YOUR ASSIGNMENT: Every line of the records below that holds the word "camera" belongs in the answer.

THE DATA:
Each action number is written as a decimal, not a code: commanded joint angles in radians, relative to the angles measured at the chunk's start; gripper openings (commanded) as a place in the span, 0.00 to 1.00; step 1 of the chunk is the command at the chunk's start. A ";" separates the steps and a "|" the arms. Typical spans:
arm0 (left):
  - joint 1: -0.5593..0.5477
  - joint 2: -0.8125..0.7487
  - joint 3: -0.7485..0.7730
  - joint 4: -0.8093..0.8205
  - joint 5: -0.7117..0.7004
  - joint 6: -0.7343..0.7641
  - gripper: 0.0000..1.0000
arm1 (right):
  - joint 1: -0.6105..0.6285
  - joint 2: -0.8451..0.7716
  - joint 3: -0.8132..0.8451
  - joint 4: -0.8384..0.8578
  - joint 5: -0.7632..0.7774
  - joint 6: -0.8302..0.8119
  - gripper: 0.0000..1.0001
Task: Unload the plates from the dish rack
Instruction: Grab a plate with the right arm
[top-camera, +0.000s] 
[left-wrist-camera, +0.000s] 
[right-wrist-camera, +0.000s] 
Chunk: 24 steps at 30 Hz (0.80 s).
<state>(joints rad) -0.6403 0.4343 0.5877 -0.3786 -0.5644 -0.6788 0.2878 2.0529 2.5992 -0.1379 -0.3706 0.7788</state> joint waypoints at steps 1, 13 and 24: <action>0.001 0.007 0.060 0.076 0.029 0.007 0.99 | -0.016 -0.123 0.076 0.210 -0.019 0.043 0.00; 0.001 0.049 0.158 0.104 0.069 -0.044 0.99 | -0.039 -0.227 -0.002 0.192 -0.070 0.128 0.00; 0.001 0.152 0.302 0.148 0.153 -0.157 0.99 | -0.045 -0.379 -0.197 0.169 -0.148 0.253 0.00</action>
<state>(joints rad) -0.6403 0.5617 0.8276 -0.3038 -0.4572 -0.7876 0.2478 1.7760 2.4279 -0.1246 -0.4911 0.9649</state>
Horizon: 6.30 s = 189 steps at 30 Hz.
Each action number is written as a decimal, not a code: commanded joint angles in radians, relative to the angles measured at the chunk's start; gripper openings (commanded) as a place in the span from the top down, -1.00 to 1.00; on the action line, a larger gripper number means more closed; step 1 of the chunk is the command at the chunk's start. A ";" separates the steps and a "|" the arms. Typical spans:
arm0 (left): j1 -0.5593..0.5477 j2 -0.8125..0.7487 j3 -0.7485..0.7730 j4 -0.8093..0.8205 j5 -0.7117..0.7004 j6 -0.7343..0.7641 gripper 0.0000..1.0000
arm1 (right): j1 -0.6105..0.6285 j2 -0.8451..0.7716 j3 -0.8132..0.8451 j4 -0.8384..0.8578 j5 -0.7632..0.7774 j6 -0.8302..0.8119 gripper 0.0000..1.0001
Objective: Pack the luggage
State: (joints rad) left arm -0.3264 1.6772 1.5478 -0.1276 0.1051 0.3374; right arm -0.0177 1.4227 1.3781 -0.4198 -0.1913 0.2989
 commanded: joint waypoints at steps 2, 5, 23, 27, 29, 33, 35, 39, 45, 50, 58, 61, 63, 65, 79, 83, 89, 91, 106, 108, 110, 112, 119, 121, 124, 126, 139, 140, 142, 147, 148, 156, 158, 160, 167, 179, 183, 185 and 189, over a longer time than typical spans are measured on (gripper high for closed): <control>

RESPONSE AREA:
[top-camera, +0.000s] 
[left-wrist-camera, +0.000s] 
[right-wrist-camera, +0.000s] 

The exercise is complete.